As the number of channels and customer touches expand, so does the amount of data coming from them. Every day, there are more than a billion posts and 3.2 billion likes and comments on Facebook, and 175 million tweets on Twitter. According to Stephanie Miller, VP of member relations at the Direct Marketing Association, "data is big, getting bigger, and more complex (and expensive) to manage."
Data vs. Insight
In today's data-rich and data-driven environment, we are predisposed to gain our insights from data. But action doesn't always follow collection. A survey of 600 executives by the Economist Intelligence Unit found that 85% of the participants thought the biggest hurdle to unlocking value from data was not grappling with the sheer volume, but analyzing and acting on it. And gleaning the insights from the data is what makes the data valuable.
Merriam-Webster defines insight as the power or act of seeing. Keyword: Seeing. We must use the data to identify and see—to see patterns, trends, and anomalies. And once we gain this insight, its value is proven by the actions we take as result. Data that doesn't help you see isn't useful. So, in this instance, more does not always translate into better insights. In fact, according to the recently released 5th annual Digital IQ Survey, consulting firm Pricewaterhouse Coopers (PwC) found that 58% of respondents agree that moving from data to insight is a major challenge.
In 1990, Stephen Tuthill at 3M helped make the connection between data and wisdom. His The Data Hierarchy outlines four important concepts: data, information, knowledge, and wisdom, with data being the raw items or events. Once we have the data, we can sort and organize it into information. Knowledge is then derived from the patterns that result from understanding the relationships between the data and other factors. Wisdom comes when we understand what to pay attention to—what has meaning for us.

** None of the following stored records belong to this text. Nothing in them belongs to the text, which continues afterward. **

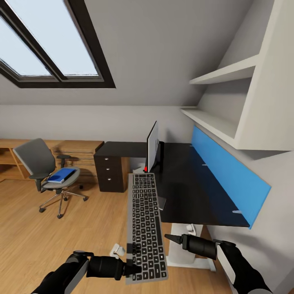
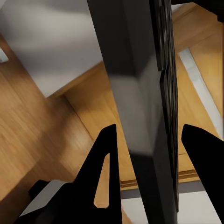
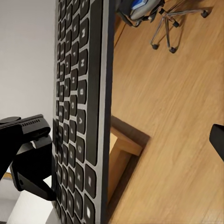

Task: In the bedroom, organize the workspace by keeping the computer under the desk, ensuring the monitor is on the desk, placing the keyboard on the desk next to the monitor, placing the mouse on the desk next to the keyboard, moving the folder from the swivel chair onto the desk next to the mouse, stacking the notebook on top of the folder with the pen on top of the notebook, and positioning the swivel chair next to the desk.

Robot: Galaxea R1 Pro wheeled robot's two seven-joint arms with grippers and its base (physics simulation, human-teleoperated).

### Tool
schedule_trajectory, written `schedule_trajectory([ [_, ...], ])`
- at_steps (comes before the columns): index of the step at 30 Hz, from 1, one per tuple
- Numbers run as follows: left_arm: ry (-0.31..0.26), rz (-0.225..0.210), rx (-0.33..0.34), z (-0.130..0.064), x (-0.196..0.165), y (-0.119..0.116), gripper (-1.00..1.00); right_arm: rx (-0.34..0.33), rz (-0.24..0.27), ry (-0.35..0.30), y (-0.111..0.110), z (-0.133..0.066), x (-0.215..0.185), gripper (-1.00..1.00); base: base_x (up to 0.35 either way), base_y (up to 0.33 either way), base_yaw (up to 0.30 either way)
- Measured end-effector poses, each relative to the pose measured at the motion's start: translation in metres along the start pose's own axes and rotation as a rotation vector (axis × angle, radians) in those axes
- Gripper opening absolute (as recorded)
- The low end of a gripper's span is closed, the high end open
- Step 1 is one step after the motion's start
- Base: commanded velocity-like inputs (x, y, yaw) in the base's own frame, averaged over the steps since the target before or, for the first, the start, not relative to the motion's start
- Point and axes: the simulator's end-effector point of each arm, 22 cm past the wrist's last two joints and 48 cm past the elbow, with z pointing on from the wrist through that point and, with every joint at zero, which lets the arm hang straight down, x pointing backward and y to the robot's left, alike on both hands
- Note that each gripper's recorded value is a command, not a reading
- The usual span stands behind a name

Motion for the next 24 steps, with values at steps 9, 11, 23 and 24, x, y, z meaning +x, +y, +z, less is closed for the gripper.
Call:
schedule_trajectory([
  [9,0.004,0.004,0.011,0.006,0.0,-0.005,-1.0,-0.001,0.002,0.001,0.0,0.001,0.001,1.0,0.0,0.0,0.0],
  [11,0.003,0.004,0.017,0.008,0.0,-0.007,-1.0,-0.001,0.002,0.001,0.0,0.001,0.001,1.0,0.0,0.0,0.0],
  [23,0.001,0.005,0.037,0.02,-0.002,-0.017,-1.0,-0.005,0.011,0.007,0.001,0.004,0.005,1.0,0.0,0.0,0.0],
  [24,0.001,0.005,0.038,0.02,-0.002,-0.017,-1.0,-0.006,0.011,0.008,0.001,0.005,0.006,1.0,0.0,0.0,0.0],
])
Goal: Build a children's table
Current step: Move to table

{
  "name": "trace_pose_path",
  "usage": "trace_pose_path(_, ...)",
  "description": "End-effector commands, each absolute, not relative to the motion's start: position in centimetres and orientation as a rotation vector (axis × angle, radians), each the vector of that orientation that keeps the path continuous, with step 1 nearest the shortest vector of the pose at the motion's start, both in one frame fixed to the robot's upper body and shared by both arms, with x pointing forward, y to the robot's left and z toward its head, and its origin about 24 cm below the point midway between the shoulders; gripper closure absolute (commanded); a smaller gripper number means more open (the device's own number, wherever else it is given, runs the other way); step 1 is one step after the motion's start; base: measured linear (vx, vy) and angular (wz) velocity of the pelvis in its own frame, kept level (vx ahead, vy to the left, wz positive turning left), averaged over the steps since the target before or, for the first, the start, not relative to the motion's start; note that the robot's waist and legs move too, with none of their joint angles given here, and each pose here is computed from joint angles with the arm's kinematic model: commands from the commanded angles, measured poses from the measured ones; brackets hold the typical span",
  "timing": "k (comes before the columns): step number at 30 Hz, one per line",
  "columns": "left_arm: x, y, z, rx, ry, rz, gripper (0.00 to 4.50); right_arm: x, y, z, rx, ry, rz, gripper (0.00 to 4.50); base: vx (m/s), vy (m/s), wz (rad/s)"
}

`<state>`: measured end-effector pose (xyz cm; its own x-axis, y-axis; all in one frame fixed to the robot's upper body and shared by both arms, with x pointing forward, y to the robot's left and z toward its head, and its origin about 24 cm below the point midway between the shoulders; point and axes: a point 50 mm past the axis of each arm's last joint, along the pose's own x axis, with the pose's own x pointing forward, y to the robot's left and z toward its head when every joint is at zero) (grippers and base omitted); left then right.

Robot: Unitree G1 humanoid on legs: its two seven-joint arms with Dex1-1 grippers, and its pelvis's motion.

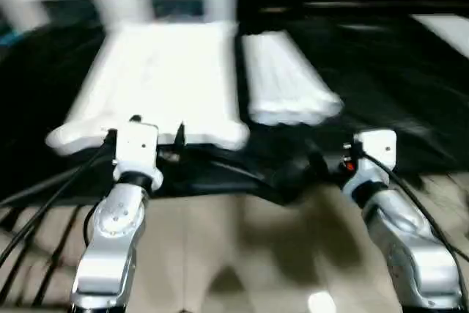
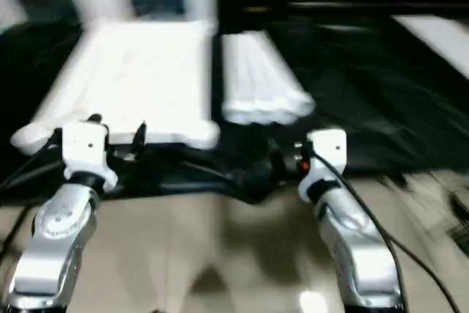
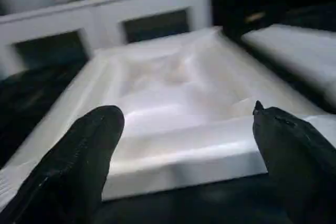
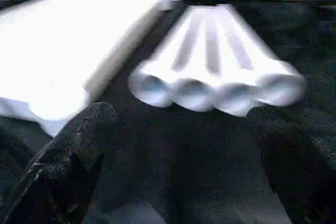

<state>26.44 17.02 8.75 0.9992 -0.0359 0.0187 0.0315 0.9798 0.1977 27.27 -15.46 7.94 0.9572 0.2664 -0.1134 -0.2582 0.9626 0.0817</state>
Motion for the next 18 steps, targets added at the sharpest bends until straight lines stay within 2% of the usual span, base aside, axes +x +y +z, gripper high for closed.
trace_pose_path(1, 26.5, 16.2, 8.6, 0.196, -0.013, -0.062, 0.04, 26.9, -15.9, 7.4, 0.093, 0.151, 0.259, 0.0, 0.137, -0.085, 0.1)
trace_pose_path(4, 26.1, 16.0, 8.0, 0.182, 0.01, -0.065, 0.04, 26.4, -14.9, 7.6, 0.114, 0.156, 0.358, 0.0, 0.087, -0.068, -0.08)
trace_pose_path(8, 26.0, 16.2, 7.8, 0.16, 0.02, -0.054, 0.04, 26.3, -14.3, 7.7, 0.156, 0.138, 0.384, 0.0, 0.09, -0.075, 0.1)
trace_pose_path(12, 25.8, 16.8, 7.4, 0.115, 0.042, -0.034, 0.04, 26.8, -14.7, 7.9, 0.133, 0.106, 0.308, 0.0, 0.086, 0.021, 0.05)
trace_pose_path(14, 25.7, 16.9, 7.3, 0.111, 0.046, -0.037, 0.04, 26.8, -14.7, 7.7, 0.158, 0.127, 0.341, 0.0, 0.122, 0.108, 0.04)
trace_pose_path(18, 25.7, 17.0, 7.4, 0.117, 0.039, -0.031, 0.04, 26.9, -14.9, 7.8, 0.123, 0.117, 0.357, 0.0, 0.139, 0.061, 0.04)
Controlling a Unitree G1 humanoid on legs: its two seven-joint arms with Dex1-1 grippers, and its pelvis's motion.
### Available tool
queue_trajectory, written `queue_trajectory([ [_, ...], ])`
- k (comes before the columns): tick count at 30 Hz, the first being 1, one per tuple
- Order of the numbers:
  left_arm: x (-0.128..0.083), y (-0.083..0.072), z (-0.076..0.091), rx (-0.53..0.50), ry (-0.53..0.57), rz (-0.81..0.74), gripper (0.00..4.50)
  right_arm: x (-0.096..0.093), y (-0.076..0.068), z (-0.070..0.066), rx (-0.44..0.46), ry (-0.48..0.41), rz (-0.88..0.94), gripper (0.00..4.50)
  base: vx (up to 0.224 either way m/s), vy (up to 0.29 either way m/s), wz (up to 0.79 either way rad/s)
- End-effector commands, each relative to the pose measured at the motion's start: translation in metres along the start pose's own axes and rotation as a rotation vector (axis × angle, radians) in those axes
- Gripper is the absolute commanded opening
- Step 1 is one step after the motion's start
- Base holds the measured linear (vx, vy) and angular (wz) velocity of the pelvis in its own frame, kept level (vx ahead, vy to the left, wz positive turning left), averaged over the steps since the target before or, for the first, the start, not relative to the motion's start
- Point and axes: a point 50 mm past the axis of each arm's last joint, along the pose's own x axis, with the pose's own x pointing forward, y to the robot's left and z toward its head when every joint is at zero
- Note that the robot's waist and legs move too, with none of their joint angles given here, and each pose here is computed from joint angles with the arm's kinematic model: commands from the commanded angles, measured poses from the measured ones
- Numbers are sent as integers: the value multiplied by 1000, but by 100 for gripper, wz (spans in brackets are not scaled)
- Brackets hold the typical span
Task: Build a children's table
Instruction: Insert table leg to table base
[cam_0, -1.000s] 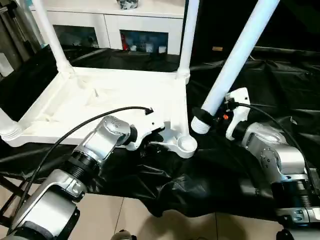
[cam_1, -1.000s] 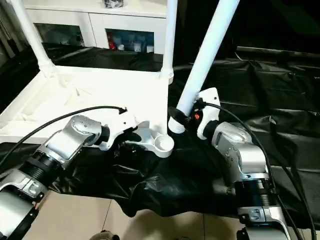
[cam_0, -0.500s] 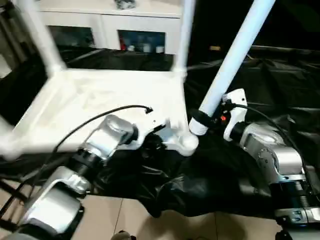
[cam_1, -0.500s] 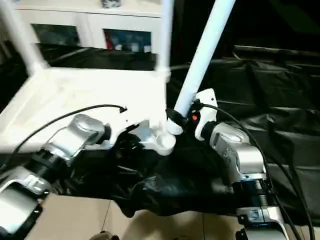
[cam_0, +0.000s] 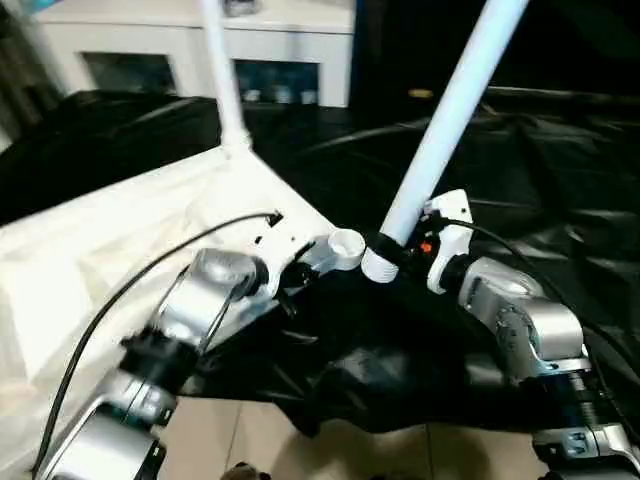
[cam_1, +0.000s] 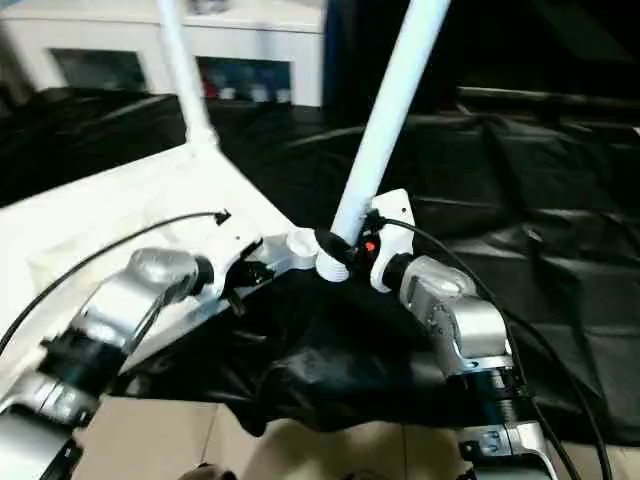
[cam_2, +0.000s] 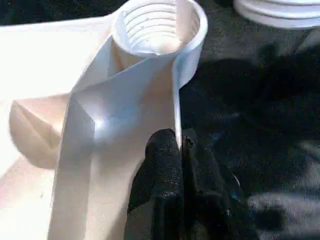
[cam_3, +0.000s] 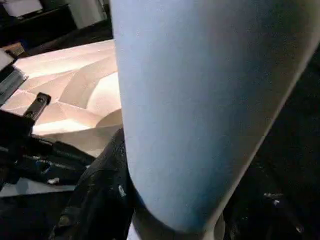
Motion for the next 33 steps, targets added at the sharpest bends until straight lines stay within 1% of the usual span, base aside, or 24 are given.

So, rather than focusing on more data, we need to focus on capturing the right data and then analyzing it in a way that gives us the power to see (knowledge) and act (wisdom). Bernard Marr from UK-based Advanced Performance Institute reminds us that to get the most out our data "you need to know what you want to know." Once you know what you want to know, collect and organize the data.
Getting From Data to Insight
- Having the data is one thing, analyzing and synthesizing it is another. Synthesis is where we begin to see the patterns. Once the synthesis is completed, you will need a way to bring the data to life. Data visualization greatly aids in this part of the process. Data visualization presents analytical results visually so we can more easily see what's relevant among all the variables, capture and communicate important patterns, and even support predictive models. Visualization is an important step for exposing trends and patterns that you might not have otherwise noticed.
- Not all patterns are germane. Take the time to review and discuss each pattern and its potential implications. Talk about why you think each pattern is important and what it means. This is an essential step for going from information to knowledge.
- In one simple statement, articulate the insight that emerged out of each pattern or point of synthesis. We find it is helpful to capture insight on a Post-it Note and place it on a wall or flip chart to easily track each insight and see the "big picture" that may be emerging as we go.
- Incubate the insights. Give yourself and your team at least a day away from the "board." When you and the team return you can take a fresh look and decide whether to make any changes.
- Do the insights resonate? Once you are comfortable with the conclusions/insights you've captured, involve other people who were part of the initial steps to gain their reactions. Be sure to give them the context. The point of this step is to decide if the insights resonate and are compelling enough to make or affect key decisions. That is, to determine whether you have acquired the wisdom you need to act.
The success of this approach is contingent on the quality (not necessarily the quantity) of the data set, then following a process proven to identify core insights to support strategic decisions.